On Thu May 14, 2026 at 11:51 PM CEST, Lukasz Raczylo wrote:
> Andrea, Th=C3=A9o --
>
> Thanks both.  Replying to multiple points in one mail since they
> intersect.

Hum, you forgot some parts of my email to address. The good thing with
interleaved replies is that you see what you need to reply to.
https://www.kernel.org/doc/html/latest/process/submitting-patches.html#use-=
trimmed-interleaved-replies-in-email-discussions

No big deal.

> First a correction to the v1 cover: the "zero events post-patch"
> claim was true only at the user-space watchdog visibility level.
> With patch 3's warn made unconditional (which is what Andrea's
> review re-tested with on v6.19.10), kernel-level evidence on my
> side now matches what Andrea saw -- patches 1 and 2 are partial,
> patch 3 is empirically the load-bearing fix on this platform.
> The v2 cover acknowledges this and reframes.

[...]

> ## Th=C3=A9o -- the four questions on the cover
>
> Welcome to macb maintenance.  Quick answers; raw 1 Hz traces,
> dmesg dumps, and event logs available on request for any of
> these.

Thanks!

>   1. Tx-only or Tx+Rx broken?
[...]

ACK, makes sense

>   2. Recovery: link down/up vs module reload vs power cycle?
[...]

ACK, makes sense

>   3. TSO / SG / EEE disabling helped some reporters?
>
>      Mixed picture, with one gap in my matrix.
>
>      Tested fleet-wide since 2026-04-24 as baseline before this
>      series:
>        * EEE off (--set-eee end0 eee off + advertise 0x0)
>        * TSO off (-K tso off)
>        * GSO off (-K gso off)
>        * RX/TX rings 4096/2048 (default 512)
>        * IRQ affinity moved off CPU0 to CPU3
>        * CPU governor schedutil (default) -- earlier tested
>          performance, no change
>        * qdisc fq -> pfifo_fast
>
>      With all of those, the stall still fires.  Pre-patch
>      fleet rate was multiple per hour with these knobs already
>      applied.
>
>      Untested by me: TSO + SG (scatter-gather, NETIF_F_SG) off
>      *together*.  That is the specific combination rtheobald
>      (cilium#43198 comment 4188846955) and the launchpad
>      commenter (#34) report as masking the stall -- "must be
>      both, not just one".  I tested TSO + GSO, not TSO + SG.
>
>      Both patch 1 (PCIe-fabric race on TSTART) and patch 2
>      (peripheral DMA retirement race on TX_USED) are
>      consistent with descriptor-fragment-path interactions
>      that SG-off would mask, so the workaround being real
>      isn't surprising.  Closing the race rather than masking
>      it should still be the right thing for mainline.  Happy
>      to canary-test TSO+SG-off on one node if you want the
>      data point before v2 review.

Honestly I was surprised by that comment and doubted it. I don't see how
those could be related. Don't bother testing the full matrix too much.
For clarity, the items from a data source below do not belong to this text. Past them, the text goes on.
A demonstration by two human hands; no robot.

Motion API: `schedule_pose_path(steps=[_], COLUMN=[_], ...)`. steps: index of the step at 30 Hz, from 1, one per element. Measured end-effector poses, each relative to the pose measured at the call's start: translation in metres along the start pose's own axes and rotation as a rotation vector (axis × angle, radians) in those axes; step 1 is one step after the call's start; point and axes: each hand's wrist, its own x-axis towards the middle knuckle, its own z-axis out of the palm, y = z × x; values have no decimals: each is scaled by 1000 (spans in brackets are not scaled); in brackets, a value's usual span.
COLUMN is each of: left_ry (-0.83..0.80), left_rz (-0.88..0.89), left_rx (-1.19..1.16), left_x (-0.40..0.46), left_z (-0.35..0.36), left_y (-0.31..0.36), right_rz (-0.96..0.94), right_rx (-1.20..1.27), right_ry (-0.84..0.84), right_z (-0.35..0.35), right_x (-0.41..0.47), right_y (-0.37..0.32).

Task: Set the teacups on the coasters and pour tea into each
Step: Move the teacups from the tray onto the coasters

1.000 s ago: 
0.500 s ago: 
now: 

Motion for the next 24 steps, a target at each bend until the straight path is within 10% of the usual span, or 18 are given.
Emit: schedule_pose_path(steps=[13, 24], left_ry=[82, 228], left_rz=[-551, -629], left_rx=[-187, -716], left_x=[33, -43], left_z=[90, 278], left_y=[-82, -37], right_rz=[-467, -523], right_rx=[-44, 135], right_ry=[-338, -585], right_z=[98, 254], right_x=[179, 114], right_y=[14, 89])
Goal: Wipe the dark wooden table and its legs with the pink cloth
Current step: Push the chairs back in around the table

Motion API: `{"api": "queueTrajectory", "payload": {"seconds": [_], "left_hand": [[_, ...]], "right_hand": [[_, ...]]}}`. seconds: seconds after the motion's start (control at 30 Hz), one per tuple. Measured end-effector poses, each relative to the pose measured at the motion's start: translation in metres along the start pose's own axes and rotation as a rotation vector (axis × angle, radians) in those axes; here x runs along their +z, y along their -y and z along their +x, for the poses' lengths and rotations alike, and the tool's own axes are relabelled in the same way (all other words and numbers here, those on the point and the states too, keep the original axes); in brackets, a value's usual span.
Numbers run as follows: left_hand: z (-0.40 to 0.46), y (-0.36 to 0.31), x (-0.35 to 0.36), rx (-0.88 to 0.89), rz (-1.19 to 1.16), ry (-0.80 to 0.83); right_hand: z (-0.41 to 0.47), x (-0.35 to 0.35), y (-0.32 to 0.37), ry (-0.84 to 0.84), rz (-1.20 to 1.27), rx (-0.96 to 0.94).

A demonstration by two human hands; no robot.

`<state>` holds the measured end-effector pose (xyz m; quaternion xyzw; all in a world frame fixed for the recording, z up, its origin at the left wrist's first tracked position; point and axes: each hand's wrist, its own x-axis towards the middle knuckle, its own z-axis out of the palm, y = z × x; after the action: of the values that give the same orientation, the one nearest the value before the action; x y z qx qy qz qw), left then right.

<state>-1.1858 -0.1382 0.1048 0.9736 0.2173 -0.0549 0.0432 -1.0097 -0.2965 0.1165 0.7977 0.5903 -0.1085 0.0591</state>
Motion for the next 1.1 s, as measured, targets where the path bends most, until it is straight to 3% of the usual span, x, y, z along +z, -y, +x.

>   4. cdns,*-max-pipe DT props -- lead dead?
[...]

ACK makes sense

> ## My own audit -- two issues v2 fixes
>
> Worth disclosing before someone else catches them.
>
>   * Patch 2 (v1) reads ISR in macb_tx_poll(), masks off
>     everything except TCOMP, and discards the rest.
>     raspberrypi_rp1_config does not set
>     MACB_CAPS_ISR_CLEAR_ON_WRITE -- the driver assumes
>     read-clear ISR semantics on RP1, and macb_interrupt()
>     relies on processing every bit it reads in one pass for
>     that case to be correct.  My v1 patch breaks that contract:
>     any RCOMP / ROVR / TXUBR / etc. set in ISR at the moment of
>     my read is silently consumed and never processed.  RCOMP
>     being lost is the worst case (RX completion never scheduled
>     until something else asserts the line).  Race window is
>     ~200-500 ns per macb_tx_poll completion; significant at
>     moderate-to-heavy RX load on a level-triggered IRQ where
>     the consumed bit drops the line before GIC delivery.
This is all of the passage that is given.